Git versioning integration #9

vsreekanti · 2016-08-30T23:07:24Z

This integration is has three parts.

We need to build an API in Ground that listens for Github webhooks for certain repositories that are registered with Ground.
Send these events to an Aboveground server.
Have the Aboveground server clone the repository, analyze the git history (there should be a good way to calculate deltas instead of analyzing the whole git history), and update Ground with the new versions that were detected by Ground.

This depends on the pipeline that reads from Kafka and writes into Ground specified in #8.

tarpdalton · 2016-09-15T16:10:58Z

Do we also want ground to manage an API where a user/application could POST and it would write a message to one of grounds kakfa topics? For other types of webhooks.

tarpdalton · 2016-09-15T16:13:24Z

I also need to add in a python script for setting up the github webhook. For the script the user would provide:

repo URL
credentials
ground github webhook API URL

tarpdalton · 2016-09-23T17:42:07Z

This is how I am POSTing each version/commit

{
    "tags": {
        "branch": {
            "key": "branch",
            "value": "refs/branches/master",
            "type": "string"
        },
        "commit": {
            "key": "commit",
            "value": "8464793044eff62c794f88c06ea286e427efc8b9",
            "type": "string"
        },
    },
    "structureVersionId": null,
    "reference": null,
    "nodeId": "Nodes.ground",
    "parameters": {}
}

Do you think this is the best way to do it?
Should nodeId be repo id (153213) instead of repo name? repo names are not unique and could cause problems

tarpdalton · 2016-09-23T21:04:28Z

I'm facing a problem with the nodes/versions/ API, I'm listing the parent versions in the URL and when I get to 30~ versions the API starts taking a long time and then just not working. I'm using neo4j as my backend. If I don't list and parents in the URL then it works fine and doesn't slow down. I'll look into the API and see if I can figure out what might be causing it.
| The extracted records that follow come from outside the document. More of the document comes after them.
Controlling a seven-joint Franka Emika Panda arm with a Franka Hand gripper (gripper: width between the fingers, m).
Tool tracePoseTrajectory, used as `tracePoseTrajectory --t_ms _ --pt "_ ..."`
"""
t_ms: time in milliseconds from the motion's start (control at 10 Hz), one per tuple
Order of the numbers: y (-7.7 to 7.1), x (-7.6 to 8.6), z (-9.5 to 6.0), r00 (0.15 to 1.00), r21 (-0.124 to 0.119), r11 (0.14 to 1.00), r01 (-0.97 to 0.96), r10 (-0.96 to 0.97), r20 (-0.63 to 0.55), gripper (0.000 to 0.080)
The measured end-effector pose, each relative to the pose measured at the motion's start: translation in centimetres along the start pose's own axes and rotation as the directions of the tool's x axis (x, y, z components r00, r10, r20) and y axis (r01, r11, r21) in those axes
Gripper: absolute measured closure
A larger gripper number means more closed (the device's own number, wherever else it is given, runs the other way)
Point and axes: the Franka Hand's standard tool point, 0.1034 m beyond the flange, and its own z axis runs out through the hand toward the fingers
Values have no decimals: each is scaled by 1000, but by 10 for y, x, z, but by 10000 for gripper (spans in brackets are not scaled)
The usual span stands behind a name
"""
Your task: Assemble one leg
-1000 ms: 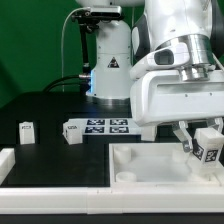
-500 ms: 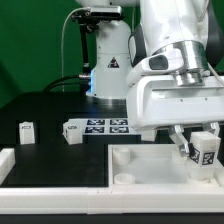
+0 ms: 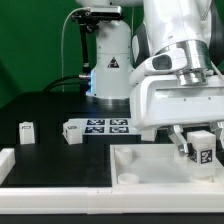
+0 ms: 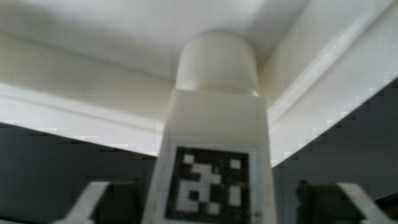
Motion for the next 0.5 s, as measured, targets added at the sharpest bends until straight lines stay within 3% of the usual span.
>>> tracePoseTrajectory --t_ms 100,500 --pt "0 0 0 1000 0 1000 0 0 0 202" --pt "0 0 0 1000 0 1000 0 0 1 150"
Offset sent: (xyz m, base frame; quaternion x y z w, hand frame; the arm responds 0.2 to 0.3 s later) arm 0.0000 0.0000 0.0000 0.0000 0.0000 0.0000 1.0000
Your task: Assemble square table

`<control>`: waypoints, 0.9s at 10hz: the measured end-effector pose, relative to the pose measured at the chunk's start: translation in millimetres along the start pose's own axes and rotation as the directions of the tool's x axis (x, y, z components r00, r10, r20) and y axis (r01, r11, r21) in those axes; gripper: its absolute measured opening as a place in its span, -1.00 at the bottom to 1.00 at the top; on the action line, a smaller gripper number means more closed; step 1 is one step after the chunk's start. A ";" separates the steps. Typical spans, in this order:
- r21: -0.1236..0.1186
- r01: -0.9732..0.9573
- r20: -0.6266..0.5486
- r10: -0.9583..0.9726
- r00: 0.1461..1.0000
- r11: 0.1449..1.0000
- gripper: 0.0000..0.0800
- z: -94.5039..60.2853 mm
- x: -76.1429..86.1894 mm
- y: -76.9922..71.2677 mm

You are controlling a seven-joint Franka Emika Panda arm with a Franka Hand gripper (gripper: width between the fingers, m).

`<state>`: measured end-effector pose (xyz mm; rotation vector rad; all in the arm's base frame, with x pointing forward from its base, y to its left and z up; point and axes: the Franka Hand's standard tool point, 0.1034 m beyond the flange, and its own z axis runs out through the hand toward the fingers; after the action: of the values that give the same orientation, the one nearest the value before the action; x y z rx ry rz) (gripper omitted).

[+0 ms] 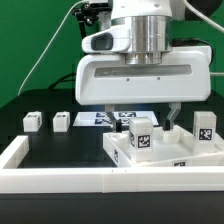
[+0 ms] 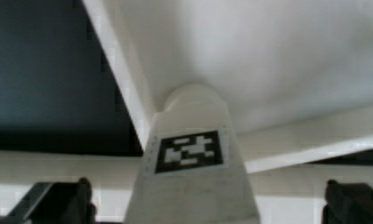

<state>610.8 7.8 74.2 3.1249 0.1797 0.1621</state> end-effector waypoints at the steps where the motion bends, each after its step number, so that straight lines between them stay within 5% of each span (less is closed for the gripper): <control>1: 0.000 0.008 0.000 -0.008 1.000 1.000 0.57 0.1 -0.2 1.0; 3: 0.000 0.004 0.000 -0.004 1.000 1.000 -0.28 0.1 -0.2 1.0; 8: 0.002 -0.032 0.000 0.032 1.000 0.999 -0.27 0.1 -0.2 0.8; 9: 0.006 -0.158 -0.003 0.158 0.987 0.987 -0.27 0.1 -0.3 -0.2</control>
Offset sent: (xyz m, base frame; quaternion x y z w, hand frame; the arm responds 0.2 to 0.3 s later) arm 0.0000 0.0000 0.0000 0.0000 0.0000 0.0000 1.0000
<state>610.4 8.0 74.0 3.1428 -0.0677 0.1688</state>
tarpdalton · 2016-09-23T22:00:29Z

It looks like it is a problem when getting the DAG. If the path along the versions is too long it causes problems
https://github.com/ground-context/ground/blob/master/ground-core/src/main/java/edu/berkeley/ground/api/versions/neo4j/Neo4jVersionHistoryDAGFactory.java#L45

vsreekanti · 2016-09-23T22:06:59Z

Oh, I see. That's using a Neo4j feature for recursive queries basically. We might be able to do things a little faster if we create an index on VersionSuccessor in Neo4j. Do you want to try that?
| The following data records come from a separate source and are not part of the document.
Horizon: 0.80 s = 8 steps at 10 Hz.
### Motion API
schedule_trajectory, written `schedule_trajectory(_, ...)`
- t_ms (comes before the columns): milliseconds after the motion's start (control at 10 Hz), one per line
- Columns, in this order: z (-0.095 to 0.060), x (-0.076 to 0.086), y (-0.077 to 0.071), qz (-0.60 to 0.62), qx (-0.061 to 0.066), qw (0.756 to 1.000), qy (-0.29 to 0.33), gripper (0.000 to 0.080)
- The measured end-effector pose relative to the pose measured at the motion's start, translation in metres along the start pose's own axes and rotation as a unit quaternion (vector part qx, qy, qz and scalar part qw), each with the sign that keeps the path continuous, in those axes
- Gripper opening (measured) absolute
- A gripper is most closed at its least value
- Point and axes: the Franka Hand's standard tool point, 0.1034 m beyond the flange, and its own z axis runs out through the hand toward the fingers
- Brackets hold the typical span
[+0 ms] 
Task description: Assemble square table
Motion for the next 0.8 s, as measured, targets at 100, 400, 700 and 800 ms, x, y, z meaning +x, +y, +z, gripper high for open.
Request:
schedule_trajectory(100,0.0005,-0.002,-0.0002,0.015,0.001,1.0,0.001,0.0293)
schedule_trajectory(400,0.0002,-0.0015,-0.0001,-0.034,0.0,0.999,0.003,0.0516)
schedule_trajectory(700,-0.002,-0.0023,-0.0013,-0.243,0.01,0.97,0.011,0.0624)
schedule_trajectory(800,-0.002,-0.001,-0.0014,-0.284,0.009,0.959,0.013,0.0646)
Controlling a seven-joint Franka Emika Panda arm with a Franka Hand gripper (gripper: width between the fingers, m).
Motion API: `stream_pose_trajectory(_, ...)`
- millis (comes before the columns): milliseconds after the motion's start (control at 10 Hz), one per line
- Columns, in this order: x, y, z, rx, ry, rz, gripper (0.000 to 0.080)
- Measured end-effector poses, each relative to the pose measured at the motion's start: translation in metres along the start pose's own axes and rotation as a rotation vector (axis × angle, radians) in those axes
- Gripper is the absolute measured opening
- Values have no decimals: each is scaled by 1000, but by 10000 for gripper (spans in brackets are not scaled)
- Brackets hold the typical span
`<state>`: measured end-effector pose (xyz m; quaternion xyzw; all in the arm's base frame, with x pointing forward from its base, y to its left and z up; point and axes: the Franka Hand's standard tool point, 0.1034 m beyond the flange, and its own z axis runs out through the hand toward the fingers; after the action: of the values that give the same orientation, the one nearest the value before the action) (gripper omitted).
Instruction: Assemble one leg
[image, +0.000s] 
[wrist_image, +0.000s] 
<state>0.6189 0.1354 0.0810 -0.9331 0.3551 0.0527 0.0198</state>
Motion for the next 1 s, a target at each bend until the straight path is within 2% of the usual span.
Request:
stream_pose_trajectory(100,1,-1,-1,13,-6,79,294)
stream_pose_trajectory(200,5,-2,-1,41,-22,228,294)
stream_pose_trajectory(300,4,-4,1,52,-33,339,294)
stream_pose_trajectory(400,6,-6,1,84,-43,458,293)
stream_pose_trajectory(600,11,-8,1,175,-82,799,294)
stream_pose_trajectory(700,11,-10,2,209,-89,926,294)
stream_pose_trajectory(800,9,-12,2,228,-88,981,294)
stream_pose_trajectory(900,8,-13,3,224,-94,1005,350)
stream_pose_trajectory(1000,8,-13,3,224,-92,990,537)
tarpdalton · 2016-09-28T16:46:56Z

I've used gremlin more than cypher so I'm still trying to figure out how to create an index to help the query go faster. It looks like its easy to create an index on a property type but that doesn't really help us.

vsreekanti · 2016-09-28T21:31:57Z

Hm, what makes you say that creating an index on the VersionSuccessor property type will not help?

Do you think you could set up a Neo4j server in the cloud somewhere with this data, so we can both play with the data to figure out how to make this go faster?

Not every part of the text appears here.